Your question isn't quite correct. A confidence interval gives a range for $\text{E}[y \mid x]$, as you say. A prediction interval gives a range for $y$ itself. Naturally, our best guess for $y$ is $\text{E}[y \mid x]$, so the intervals will both be centered around the same value, $x\hat{\beta}$.

As @Greg says, the standard errors are going to be different---we guess the expected value of $\text{E}[y \mid x]$ more precisely than we estimate $y$ itself. Estimating $y$ requires including the variance that comes from the true error term.

To illustrate the difference, imagine that we could get perfect estimates of our $\beta$ coefficients. Then, our estimate of $\text{E}[y \mid x]$ would be perfect. But we still wouldn't be sure what $y$ itself was because there is a true error term that we need to consider. Our confidence "interval" would just be a point because we estimate $\text{E}[y \mid x]$ exactly right, but our prediction interval would be wider because we take the true error term into account.

Hence, a prediction interval will be wider than a confidence interval.

One is a prediction of a future observation, and the other is a predicted mean response. I will give a more detailed answer to hopefully explain the difference and where it comes from, as well as how this difference manifests itself in wider intervals for prediction than for confidence.

This example might illustrate the difference between confidence and prediction intervals: suppose we have a regression model that predicts the price of houses based on number of bedrooms, size, etc. There are two kinds of predictions we can make for a given $x_0$:

1. We can predict the price for a specific new house that comes on the market with characteristics $x_0$ ("what is the predicted price for this house $x_0$?"). Its true price will be $$y = x_0^T\beta+\epsilon$$. Since $E(\epsilon)=0$, the predicted price will be $$\hat{y} = x_0^T\hat{\beta}$$ In assessing the variance of this prediction, we need to include our uncertainty about $\hat{\beta}$, as well as our uncertainty about our prediction (the error of our prediction) and so must include the variance of $\epsilon$ (the error of our prediction). This is typically called a prediction of a future value.

2. We can also predict the average price of a house with characteristics $x_0$ ("what would be the average price for a house with characteristics $x_0$?"). The point estimate is still $$\hat{y} = x_0^T\hat{\beta}$$, but now only the variance in $\hat{\beta}$ needs to be accounted for. This is typically called prediction of the mean response.

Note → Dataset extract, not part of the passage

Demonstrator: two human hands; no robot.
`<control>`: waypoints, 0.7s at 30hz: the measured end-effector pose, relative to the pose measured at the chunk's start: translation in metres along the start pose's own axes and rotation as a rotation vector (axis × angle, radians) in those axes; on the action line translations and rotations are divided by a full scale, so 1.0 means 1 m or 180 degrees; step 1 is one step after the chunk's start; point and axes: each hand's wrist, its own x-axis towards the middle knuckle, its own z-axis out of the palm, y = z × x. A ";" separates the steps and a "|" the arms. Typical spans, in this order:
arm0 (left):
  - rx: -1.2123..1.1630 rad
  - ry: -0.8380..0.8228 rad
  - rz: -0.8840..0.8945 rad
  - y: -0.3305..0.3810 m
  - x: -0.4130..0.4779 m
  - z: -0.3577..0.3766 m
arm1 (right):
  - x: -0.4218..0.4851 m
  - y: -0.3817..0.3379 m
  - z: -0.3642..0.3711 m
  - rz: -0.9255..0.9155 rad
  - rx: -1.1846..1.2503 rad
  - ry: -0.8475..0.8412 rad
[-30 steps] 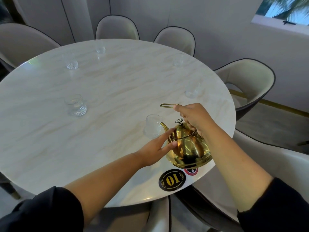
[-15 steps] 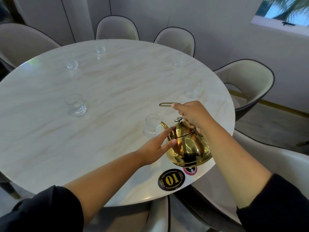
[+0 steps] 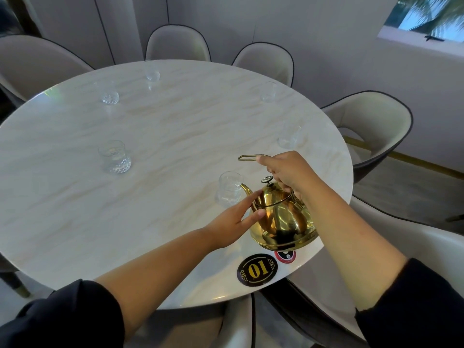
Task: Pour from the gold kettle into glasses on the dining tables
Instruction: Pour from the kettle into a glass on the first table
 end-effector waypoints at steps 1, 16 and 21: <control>-0.0007 0.0006 0.0001 0.000 0.000 0.000 | 0.000 0.000 0.000 -0.0012 -0.0008 -0.0004; 0.0101 0.0041 -0.0014 0.005 -0.003 0.002 | -0.002 0.008 -0.002 -0.0089 0.0192 0.0035; 0.0272 0.0044 -0.0070 0.007 -0.004 0.007 | -0.007 0.026 -0.001 -0.0187 0.0491 0.0217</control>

Most times, what we really want is the first case. We know that $$var(x_0^T\hat{\beta}) = x_0^T(X^TX)^{-1}x_0\sigma^2$$

This is the variance for our mean response (case 2). But, for a prediction of a future observation (case 1), recall that we need the variance of $x_0^T\hat{\beta} + \epsilon$; $\epsilon$ has variance $\sigma^2$ and is assumed to be independent of $\hat{\beta}$. Using some simple algebra, this results in the following confidence intervals:

1. CI for a single future response for $x_0$: $$\hat{y}_0\pm t_{n-p}^{(\alpha/2)}\hat{\sigma}\sqrt{x_0^T(X^TX)^{-1}x_0 + 1}$$

2. CI for the mean response given $x_0$: $$\hat{y}_0\pm t_{n-p}^{(\alpha/2)}\hat{\sigma}\sqrt{x_0^T(X^TX)^{-1}x_0}$$

Where $t_{n-p}^{\alpha/2}$ is a t-statistic with $n-p$ degrees of freedom at the $\alpha/2$ quantile.

Hopefully this makes it a bit clearer why the prediction interval is always wider, and what the underlying difference between the two intervals is. This example was adapted from Faraway, Linear Models with R, Sec. 4.1.

The difference between a prediction interval and a confidence interval is the standard error.

The standard error for a confidence interval on the mean takes into account the uncertainty due to sampling. The line you computed from your sample will be different from the line that would have been computed if you had the entire population, the standard error takes this uncertainty into account.

The standard error for a prediction interval on an individual observation takes into account the uncertainty due to sampling like above, but also takes into account the variability of the individuals around the predicted mean. The standard error for the prediction interval will be wider than for the confidence interval and hence the prediction interval will be wider than the confidence interval.

I found the following explanation helpful:

Confidence intervals tell you about how well you have determined the mean. Assume that the data really are randomly sampled from a Gaussian distribution. If you do this many times, and calculate a confidence interval of the mean from each sample, you'd expect about 95 % of those intervals to include the true value of the population mean. The key point is that the confidence interval tells you about the likely location of the true population parameter.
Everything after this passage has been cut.